Entre los que no son lectores se cuentan las personas escolarizadas, es
decir, aquellas que técnicamente “saben” leer pero que nunca experimentaron (o
que lo experimentaron una vez y luego lo olvidaron) el placer de leer. El hecho
es que creo que el placer de la lectura comienza solo cuando termina no el
esfuerzo de leer, sino la percepción de dicho esfuerzo. Resumiendo: el placer
nace cuando el complejo mecanismo de la lectura se vuelve tan automático y
fluido que nos parece natural, aunque no lo sea. Pero esto solo sucede cuando
leemos mucho.
Decía antes que el amor por la lectura es una pasión que llega a
adquirir visos religiosos. Y los adeptos creen que esa pasión puede
transmitirse de manera, justamente, religiosa: es algo que debe hacerse porque
a mí me hace bien y entonces debería hacerle bien a todo el mundo. Pero si se
quiere obtener algún resultado se debería pensar y proponer la cosa de un modo,
digamos, más laico y pragmático.
Decirle a un adulto no lector que debería leer porque leer es bueno es
una paradoja: sus recuerdos de lectura escolar dicen otra cosa. La solución
consistiría en lograr anteponer el placer de la lectura al esfuerzo de leer.

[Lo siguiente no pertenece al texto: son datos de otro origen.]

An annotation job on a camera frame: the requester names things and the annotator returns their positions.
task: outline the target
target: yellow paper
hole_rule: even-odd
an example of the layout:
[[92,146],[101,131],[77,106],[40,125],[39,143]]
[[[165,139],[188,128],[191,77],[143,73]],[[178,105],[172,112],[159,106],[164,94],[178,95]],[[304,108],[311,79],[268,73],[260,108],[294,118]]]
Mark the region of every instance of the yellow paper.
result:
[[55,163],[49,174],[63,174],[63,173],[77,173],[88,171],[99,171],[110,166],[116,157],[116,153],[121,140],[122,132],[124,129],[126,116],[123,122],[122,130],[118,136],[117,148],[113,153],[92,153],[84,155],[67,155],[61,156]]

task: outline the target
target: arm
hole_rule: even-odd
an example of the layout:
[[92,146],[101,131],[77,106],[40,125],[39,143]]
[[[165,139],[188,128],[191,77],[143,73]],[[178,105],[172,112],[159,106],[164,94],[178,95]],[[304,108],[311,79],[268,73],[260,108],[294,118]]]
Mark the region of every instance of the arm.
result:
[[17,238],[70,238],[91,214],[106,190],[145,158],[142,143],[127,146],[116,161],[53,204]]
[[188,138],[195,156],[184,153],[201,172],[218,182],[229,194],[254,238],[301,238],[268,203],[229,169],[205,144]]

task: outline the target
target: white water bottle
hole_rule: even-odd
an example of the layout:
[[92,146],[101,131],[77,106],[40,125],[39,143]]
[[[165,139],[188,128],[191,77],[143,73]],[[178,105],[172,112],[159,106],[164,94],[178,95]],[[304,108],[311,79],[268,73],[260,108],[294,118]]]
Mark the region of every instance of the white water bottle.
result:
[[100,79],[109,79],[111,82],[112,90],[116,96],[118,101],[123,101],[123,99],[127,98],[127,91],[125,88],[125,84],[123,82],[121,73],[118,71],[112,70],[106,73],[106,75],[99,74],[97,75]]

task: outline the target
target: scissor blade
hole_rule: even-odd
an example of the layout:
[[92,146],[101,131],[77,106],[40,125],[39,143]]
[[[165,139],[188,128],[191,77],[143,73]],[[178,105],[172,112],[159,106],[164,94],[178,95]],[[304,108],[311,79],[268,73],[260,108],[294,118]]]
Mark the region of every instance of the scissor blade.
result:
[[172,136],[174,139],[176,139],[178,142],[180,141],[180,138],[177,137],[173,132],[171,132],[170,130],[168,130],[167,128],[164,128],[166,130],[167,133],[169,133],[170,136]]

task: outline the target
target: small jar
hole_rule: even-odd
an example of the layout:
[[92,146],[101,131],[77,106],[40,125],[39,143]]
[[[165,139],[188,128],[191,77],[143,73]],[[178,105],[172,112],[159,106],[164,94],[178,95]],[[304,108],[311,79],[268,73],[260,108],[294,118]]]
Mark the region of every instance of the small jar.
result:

Bien, un modo de hacerlo es, justamente, con la subestimada lectura en voz
alta.
Sobran experiencias. En los 90 frecuentaba mucho los recitales de
poesía. Eran lecturas que se hacían en absoluto silencio, en algunos casos con
un auditorio capturado, en éxtasis. Recuerdo una lectura de Fogwill en La
Giralda: los tonos, las pausas, los acentos, los colores de su voz les daban a
sus propios poemas no solo comprensibilidad, indicando lo que “querían decir”,
sino también cierto atractivo, cierta verdad, vigor, pasión y encanto. Nunca
escuché leer con mayor entusiasmo. Si hoy releo los poemas de Fogwill, a
treinta años de distancia, sigo oyendo su voz.